MHP yakın tarihlerde ülke genelinde; 1995 genel seçiminde %8.18 (Baraj altında kalarak Meclise girememiştir.) 1999 Mahalli İdareler Seçimi İl Genel Meclisinde %15.1 (Büyüme trendine girmiştir) 1999 Genel Seçiminde %17.98 (Şimdiye kadar ki en iyi sonucu elde etmiş, sağda birinci parti olarak 129 Milletvekili çıkarmış, ancak tabanın rızası dışında DSP ve ANAP ile Koalisyon yaptığı ve başarısız olduğu için sonraki seçimlerde baraj altında kalarak meclise girememiş ve bir daha bu oy oranına ulaşamamıştır.) 2002 Erken Genel Seçiminde %8.36 (Baraj altında kalarak Meclise girememiştir.) 2004 Mahalli İdareler Seçimi İl Genel Meclisinde %10.37, 2007 Genel Seçiminde %14,27 (71 Milletvekili çıkarmış ve yeniden büyüme trendine girmiştir.) 2009 Mahalli İdareler Seçimi İl Genel Meclisinde %16.1 (Oyunu artırmış ve 1 Büyükşehir, 9 İl, 127 İlçe ve 348 Belde Belediyesi kazanmıştır.) oy almıştır.

MHP 12 Haziran 2011 Genel Seçiminde %12.99 oyla alarak 53 Milletvekili çıkartmış, %49.90 oyla 327 Milletvekili çıkaran AKP ve %25.91 oyla 135 Milletvekili çıkaran CHP’nin ardından üçüncü parti olmuş, ülkenin siyasi hayatında etkili ve kalıcı bir parti olduğunu herkese göstermiş, ancak yine %20‘lik kırıtik eşiği geçememiş, merkez sağ seçmenin desteğini alarak iktidara alternatif olamamış, oyunu 2007 genel seçimine oranla %1.28 düşürmüş, Milletvekili sayısını 17 azaltmış ve Türk Milleti’nin teveccühüne mahzar olamamıştır.

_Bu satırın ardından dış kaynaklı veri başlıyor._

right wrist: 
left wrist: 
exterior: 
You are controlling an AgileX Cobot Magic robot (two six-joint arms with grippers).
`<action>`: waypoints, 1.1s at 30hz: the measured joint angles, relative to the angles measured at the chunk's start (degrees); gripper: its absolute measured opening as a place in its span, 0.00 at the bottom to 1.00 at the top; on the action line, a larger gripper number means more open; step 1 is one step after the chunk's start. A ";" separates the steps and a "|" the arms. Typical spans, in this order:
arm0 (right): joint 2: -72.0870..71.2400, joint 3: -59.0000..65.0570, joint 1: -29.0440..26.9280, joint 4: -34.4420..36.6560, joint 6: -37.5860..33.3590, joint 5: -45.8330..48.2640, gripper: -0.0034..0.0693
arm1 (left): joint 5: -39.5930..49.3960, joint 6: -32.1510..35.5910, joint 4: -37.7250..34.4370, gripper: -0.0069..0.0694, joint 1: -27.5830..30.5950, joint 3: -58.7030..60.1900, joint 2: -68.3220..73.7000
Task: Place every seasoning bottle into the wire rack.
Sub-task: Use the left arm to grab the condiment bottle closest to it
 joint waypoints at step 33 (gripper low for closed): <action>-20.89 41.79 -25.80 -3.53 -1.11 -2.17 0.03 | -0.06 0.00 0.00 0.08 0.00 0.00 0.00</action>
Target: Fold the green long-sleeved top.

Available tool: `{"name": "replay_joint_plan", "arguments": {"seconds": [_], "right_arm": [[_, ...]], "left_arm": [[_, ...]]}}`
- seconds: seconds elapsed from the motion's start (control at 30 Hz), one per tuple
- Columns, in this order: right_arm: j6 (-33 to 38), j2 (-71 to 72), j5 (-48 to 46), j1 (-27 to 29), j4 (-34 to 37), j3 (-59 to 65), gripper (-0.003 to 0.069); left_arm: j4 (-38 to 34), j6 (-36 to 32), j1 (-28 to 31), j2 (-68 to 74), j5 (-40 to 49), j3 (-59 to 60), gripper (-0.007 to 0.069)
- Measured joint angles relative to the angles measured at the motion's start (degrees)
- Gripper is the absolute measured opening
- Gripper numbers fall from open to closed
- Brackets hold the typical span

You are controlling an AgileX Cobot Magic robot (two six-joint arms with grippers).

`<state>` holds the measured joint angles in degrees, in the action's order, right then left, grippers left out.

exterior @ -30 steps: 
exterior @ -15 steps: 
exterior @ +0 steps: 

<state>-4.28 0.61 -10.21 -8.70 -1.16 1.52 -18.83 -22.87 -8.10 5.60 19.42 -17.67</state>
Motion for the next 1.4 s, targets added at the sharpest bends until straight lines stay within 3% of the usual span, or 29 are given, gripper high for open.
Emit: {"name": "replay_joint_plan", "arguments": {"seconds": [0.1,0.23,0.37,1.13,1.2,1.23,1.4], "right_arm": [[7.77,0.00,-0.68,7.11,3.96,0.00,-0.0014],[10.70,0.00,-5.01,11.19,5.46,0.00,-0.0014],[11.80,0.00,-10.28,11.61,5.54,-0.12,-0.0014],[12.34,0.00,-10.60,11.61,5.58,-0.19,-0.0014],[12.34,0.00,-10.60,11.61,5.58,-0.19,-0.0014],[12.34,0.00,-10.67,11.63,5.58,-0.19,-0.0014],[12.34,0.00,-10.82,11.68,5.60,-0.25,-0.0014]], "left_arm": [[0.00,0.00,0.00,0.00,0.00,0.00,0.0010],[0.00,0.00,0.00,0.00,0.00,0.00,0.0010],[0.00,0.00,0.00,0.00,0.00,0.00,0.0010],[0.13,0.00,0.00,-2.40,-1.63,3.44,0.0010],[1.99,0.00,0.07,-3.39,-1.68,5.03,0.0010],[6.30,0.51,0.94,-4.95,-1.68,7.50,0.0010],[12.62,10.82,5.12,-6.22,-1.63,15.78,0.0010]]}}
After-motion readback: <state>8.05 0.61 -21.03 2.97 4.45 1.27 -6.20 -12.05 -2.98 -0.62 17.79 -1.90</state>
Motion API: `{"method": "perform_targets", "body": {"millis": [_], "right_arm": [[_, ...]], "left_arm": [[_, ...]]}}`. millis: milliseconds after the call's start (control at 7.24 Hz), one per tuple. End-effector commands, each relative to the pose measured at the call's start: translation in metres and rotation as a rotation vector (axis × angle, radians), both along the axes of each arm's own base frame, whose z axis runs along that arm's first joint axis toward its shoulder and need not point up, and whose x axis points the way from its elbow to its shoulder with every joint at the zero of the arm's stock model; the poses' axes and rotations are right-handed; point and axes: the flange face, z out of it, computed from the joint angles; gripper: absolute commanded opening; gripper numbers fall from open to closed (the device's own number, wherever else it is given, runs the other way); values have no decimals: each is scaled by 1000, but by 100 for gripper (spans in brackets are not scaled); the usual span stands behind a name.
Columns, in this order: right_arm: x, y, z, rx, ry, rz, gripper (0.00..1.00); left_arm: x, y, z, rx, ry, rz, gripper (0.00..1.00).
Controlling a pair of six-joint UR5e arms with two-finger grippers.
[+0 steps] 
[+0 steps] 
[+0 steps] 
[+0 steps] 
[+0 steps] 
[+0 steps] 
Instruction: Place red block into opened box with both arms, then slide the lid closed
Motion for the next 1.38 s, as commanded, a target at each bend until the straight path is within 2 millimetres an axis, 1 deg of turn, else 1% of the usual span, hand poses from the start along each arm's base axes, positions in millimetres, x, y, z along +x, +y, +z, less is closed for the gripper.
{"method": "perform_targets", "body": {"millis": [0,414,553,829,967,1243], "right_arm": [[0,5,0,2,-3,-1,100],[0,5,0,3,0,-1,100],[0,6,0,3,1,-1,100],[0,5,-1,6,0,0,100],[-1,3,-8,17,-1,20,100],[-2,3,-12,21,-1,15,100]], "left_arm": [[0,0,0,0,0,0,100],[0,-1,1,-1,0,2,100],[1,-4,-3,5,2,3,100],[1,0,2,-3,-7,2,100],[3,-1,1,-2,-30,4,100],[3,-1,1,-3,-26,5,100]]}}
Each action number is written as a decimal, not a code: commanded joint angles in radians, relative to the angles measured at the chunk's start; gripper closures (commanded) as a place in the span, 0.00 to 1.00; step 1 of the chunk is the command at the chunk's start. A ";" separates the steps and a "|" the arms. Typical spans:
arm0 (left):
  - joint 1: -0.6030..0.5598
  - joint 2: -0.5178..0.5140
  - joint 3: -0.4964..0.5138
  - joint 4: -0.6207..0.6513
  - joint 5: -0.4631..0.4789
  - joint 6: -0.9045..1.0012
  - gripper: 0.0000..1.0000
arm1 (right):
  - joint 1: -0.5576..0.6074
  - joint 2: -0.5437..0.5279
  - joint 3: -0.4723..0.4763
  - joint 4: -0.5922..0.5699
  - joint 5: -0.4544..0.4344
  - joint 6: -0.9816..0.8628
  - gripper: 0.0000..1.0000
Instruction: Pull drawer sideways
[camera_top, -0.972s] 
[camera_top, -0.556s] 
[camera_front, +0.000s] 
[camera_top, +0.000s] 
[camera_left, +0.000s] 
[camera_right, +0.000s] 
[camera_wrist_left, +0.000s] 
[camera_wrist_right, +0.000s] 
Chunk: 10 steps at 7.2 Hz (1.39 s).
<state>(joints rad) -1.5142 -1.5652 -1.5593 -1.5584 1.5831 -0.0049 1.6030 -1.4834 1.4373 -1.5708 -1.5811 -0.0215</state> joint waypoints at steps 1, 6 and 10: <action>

MHP’nin 2011 Genel Seçimi Kocaeli sonuçları bu veriler ışığında değerlendirildiğinde; AKP ve CHP’den sonra 3. Parti olmuş, oyunu 2007 Genel Seçimine oranla %1.48, 2009 Mahalli İdareler Seçimi İl Genel Meclisine oranla %1.33 artırmış, şehrin siyasi hayatında etkili ve kalıcı bir parti olduğunu herkese göstermiş, ancak %20’lik kırıtik eşiği geçememiş, milletvekili sayısını artıramamış, ülke genelinde %12.99 oy alan partisinin %1.06 oranında altında kalmış ve Kocaeli Halkının teveccühüne mahzar olamayarak başarısız olmuştur.
MHP bu seçimlerde halkın önüne “çok iyi hazırlanmış ve yazılı hale getirilmiş” seçim beyannamesi ile çıkıp reel projeler sunmasına, erken start verip çok çalışarak önemli bir kitleye ulaşmasına, Genel Başkan’ın katıldığı büyük bir mitinglerle ses getirmesine, 40×40 uygulamalarıyla her eve-mahalleye-köye ve sivil toplum örgütüne girme çabasına, ciddi bir kaynak ayırıp iyi organize olarak daha profesyonel ve hizmet odaklı bir seçim kampanyası yürütmesine, genel ve yerel medyada yer almasına rağmen; Anadolu’dan yoğun göç alan ve seçmen profili uygun olan Kocaeli Halkının beklentilerine cevap verememiş, çoğunluğu milliyetçi-muhafazakâr olan insanımızla aynı kimliği taşımasına ve aynı değerler üzerinden siyaset yapmasına rağmen yeterince güven sağlayamamış, üye sayısını artıramamış, seçmen tabanını genişletememiş, insanlarla gönül köprüleri kuramamış, fikir ve hedeflerini iyi anlatamamış, ortaya koyduğu politikalarla umut uyandıramamış, heyecan yaratan atılımlarla tek başına iktidara geliyor havası yaratamamış, bize oy vermeye hazır olan birçok insanın desteğini bazı yanlış fiil ve söylemlerle kaybetmiş, İktidar Patisinin hatalarını akıllıca kullanıp projelerini anlatmak yerine “seçimlerde çok önemli olan son bir ayda” polemiğe girerek tuzağa düşmüş ve başlangıçta artan oylarını aşağıya çekmiş, kırıtik bir zamanda yapılan kaset operasyonuyla iyice yıpranmış, kamuoyunda dillendirilen CHP ile ittifak görüntüsü nedeniyle ilimizde çok kuvvetli olan %70’lik sağ tabanın desteğini alamamış, beklediği Ulusalcı oylarda gelmemiş ve yine kendi tabanının oylarıyla 1 Milletvekili çıkartarak seçimleri kaybetmiştir.
CHP’nin Ulusalcı oylarının MHP’ne geçeceği iddialarının doğru olmadığı görülmüş, tam tersi ülkeyi iki partili bir sisteme taşımak isteyen çevrelerin yaydığı bu propaganda merkez sağ tabanı MHP’den iyice uzaklaştırmış ve ciddi oy kaybına neden olmuştur. MHP artık sağda oyların “yıpranan bir partiden umut uyandıran diğer bir partiye blok olarak geçtiğini “geçmiş dönemleri de iyi değerlendirerek görmeli ve politikalarını buna göre şekillendirmelidir.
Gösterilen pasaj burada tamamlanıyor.